I've sought the advice of neurologists, ophthalmologists, dermatologists, rheumatologists, podiatrists, pulmonary surgeons, Ear, Nose and Throat experts, acupuncturists, chiropractors, hypnotists and holistic healers and on top of that I've even been to Lourdes!
And every specialist consultation involved that nerve-wracking moment when they shut the door, plucked the test results from the file, and uttered those five truly terrifying words: "There is nothing wrong with you."
Because the one thing a hypochondriac can't bear to hear it's that he's fit and well.
Risk assessment
And if there is one thing more irritating that that, it is when your bodily fluids instead of underperforming start to steal the show eliciting gasps of admiration for everything from the colour of the urine to the consistency of the stools, which is what happened to me.

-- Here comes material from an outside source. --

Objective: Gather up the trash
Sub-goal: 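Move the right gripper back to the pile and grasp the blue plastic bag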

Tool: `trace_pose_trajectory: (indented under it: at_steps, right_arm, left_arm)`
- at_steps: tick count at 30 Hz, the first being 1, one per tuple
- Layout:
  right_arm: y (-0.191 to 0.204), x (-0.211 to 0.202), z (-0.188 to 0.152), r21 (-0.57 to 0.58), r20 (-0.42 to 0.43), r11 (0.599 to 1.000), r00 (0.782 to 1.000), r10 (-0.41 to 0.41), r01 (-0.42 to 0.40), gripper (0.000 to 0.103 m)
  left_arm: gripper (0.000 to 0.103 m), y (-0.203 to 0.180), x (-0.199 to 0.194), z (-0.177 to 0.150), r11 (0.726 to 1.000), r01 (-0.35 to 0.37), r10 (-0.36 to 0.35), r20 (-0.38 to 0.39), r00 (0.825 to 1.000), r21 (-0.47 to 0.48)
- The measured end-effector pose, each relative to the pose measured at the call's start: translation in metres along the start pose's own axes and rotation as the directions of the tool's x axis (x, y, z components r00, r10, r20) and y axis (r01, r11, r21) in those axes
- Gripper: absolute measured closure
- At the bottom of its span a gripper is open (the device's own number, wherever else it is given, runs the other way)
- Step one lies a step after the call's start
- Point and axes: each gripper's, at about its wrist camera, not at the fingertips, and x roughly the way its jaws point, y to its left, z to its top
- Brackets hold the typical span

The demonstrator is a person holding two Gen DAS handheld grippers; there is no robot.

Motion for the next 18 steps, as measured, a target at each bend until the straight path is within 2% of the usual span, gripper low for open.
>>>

Yet instead of proving a source of comfort, it made me more convinced the medics had missed something.
So it came as a considerable relief to hear about a company that could take a small sample of your saliva and use it to assess your risk of getting any one of nearly 100 different diseases.
With almost feverish excitement I gathered my saliva sample and cheque and sent them off to the lab and started pacing up and down. Then a few days ago up popped an email with the results.
Of the wide variety of diseases they test for it is clearly the scary stuff that people are most drawn to, the results for the big two - Alzheimer's and Parkinson's disease - were locked away behind several pages of explanation and qualification and even required their own password.
I felt my heart beat a little faster as I clicked on the first one: Parkinson's.
My results were normal and my chances of getting it pretty much average. Then I clicked the other box and felt the blood drain out of my face.
The gene most closely associated with Alzheimer's Disease is known as APOE. There are three varieties of the APOE gene, each carrying a different level of risk, and I have the one that carries the greatest risk of all.
Scanning the notes in a state of low-grade panic I discovered that things could have been worse. It seems those luckless enough to inherit that type of gene from both their mother AND their father stand an even greater chance of getting the disease then I do.
There are those who question whether these sorts of tests should be available to the neurotic and the highly strung - people like me, in other words.
But I found the results allayed more concerns than they generated.
It is by no means certain that I will get Alzheimer's of course, but I can at least keep tabs on my blood pressure and cholesterol - two factors which are known to have a bearing on the disease.